Imaginez un monde où l’intelligence artificielle (IA) pourrait créer de la musique qui rivalise avec les plus grands artistes. C’est le pari audacieux de Suno, une startup qui affirme pouvoir entraîner ses modèles sur des chansons protégées par le droit d’auteur au nom du « fair use ». Mais l’industrie musicale ne l’entend pas de cette oreille et la Recording Industry Association of America (RIAA) a intenté un procès contre Suno et une autre startup, Udio.
Suno admet utiliser de la musique protégée pour entraîner son IA
Dans un dépôt de plainte du 1er août 2024, Suno reconnaît sans détour avoir utilisé « des dizaines de millions d’enregistrements » protégés par le droit d’auteur pour entraîner son modèle d’IA musicale. Le PDG Mikey Shulman explique :
Nous entraînons nos modèles sur de la musique de moyenne et haute qualité que nous trouvons sur Internet. Une grande partie contient en effet du matériel protégé par le droit d’auteur, dont certains appartiennent aux grands labels.
– Mikey Shulman, PDG et co-fondateur de Suno
Pour Suno, s’inspirer de musiques existantes pour créer de nouveaux morceaux par IA s’apparente à « un enfant qui écrit ses propres chansons rock après avoir écouté le genre ». Shulman insiste : « apprendre n’est pas enfreindre. Ça ne l’a jamais été, et ça ne l’est toujours pas aujourd’hui ».
La RIAA dénonce « un vol à l’échelle industrielle »
Sans surprise, la RIAA ne partage pas cette analyse. Dans une réponse cinglante, l’association estime que Suno a fait « une concession majeure sur des faits qu’ils ont passé des mois à essayer de cacher » :
Leur violation du droit d’auteur à l’échelle industrielle ne peut être qualifiée « d’usage loyal ». Il n’y a rien de juste à voler l’œuvre d’une vie d’un artiste, à en extraire la valeur fondamentale et à la reconditionner pour concurrencer directement les originaux.
– Recording Industry Association of America (RIAA)
Pour la RIAA, la « vision de l’avenir de la musique » de Suno est un monde où « les fans ne pourront plus apprécier la musique de leurs artistes préférés car ces derniers ne pourront plus gagner leur vie ».
Fair use ou violation du droit d’auteur ? Les enjeux pour l’IA générative
Le concept de « fair use » ou « usage loyal » en français est une exception au droit d’auteur qui autorise l’utilisation d’œuvres protégées sans autorisation préalable à des fins de critique, de commentaire, d’information, d’enseignement ou de recherche.
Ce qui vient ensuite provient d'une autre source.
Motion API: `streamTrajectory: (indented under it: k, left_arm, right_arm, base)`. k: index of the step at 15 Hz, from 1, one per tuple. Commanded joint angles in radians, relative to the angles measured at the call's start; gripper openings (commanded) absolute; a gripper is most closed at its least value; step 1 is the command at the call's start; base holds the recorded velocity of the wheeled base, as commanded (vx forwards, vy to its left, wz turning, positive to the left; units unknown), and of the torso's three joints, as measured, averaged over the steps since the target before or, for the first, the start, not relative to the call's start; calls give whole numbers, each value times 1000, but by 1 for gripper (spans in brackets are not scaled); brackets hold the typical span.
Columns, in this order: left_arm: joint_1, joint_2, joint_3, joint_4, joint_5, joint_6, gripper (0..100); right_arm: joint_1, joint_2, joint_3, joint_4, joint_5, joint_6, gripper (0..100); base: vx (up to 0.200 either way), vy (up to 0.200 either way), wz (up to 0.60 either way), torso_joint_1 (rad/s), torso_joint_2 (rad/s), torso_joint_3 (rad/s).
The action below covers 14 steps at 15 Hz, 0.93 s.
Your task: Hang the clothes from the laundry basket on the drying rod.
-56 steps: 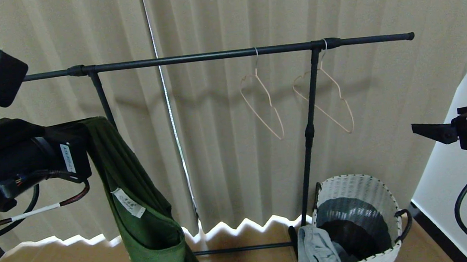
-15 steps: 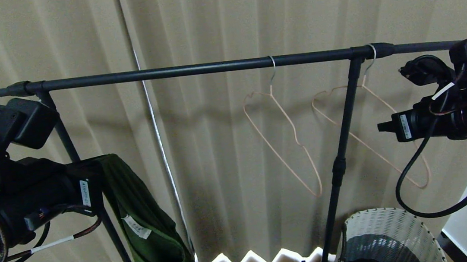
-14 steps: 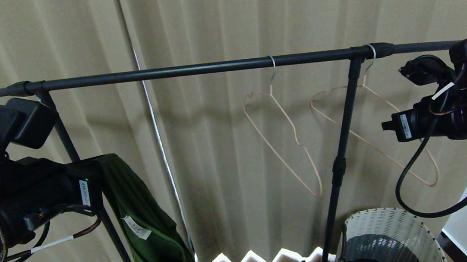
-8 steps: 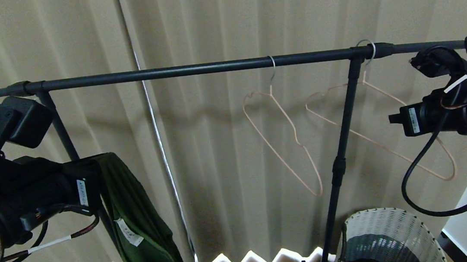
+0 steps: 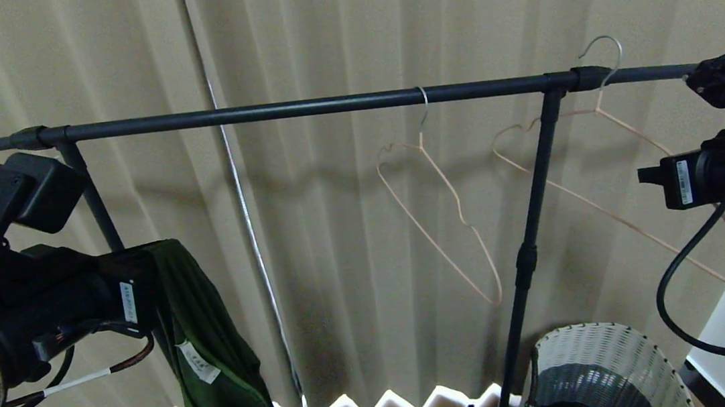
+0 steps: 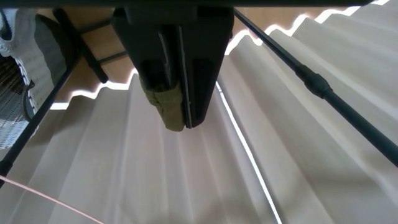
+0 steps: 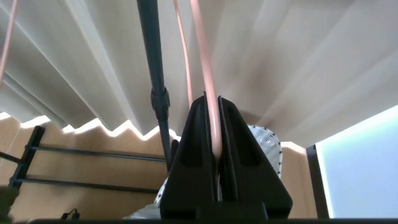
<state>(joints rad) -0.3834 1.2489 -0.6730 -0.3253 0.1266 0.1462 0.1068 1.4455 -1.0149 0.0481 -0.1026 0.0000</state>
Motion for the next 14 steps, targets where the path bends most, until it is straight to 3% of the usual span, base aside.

Mais son application aux techniques d’entraînement des modèles d’IA générative soulève de nombreuses questions :
- L’IA produit-elle une œuvre « transformative » ou se contente-t-elle de « reconditionner » le matériel d’origine ?
- L’utilisation massive de données protégées peut-elle être considérée comme « loyale » ?
- Comment assurer une juste rémunération des artistes et ayants droit face aux modèles entraînés sur leurs œuvres ?
Au-delà du simple cas Suno vs RIAA, c’est tout l’écosystème de l’IA générative qui est concerné. Des modèles de langage comme GPT aux outils de génération d’images comme Midjourney, Stable Diffusion ou DALL-E, tous s’entraînent sur d’immenses jeux de données qui incluent inévitablement des contenus protégés par la propriété intellectuelle.
Le procès intenté par la RIAA à Suno et Udio n’en est qu’à ses débuts, mais il promet d’établir un précédent juridique majeur qui pourrait définir les contours de « l’usage loyal » à l’ère de l’IA créative. En jeu : rien de moins que l’avenir de la création musicale et artistique à l’heure de l’automatisation.
Une chose est sûre : la technologie évolue souvent plus vite que le droit. Il est urgent pour les législateurs et l’industrie de trouver un équilibre entre innovation et protection des créateurs. Car derrière l’intelligence artificielle, il y a toujours une part d’intelligence et de créativité humaine qu’il serait injuste d’ignorer ou de spolier. L’avenir de la musique en dépend.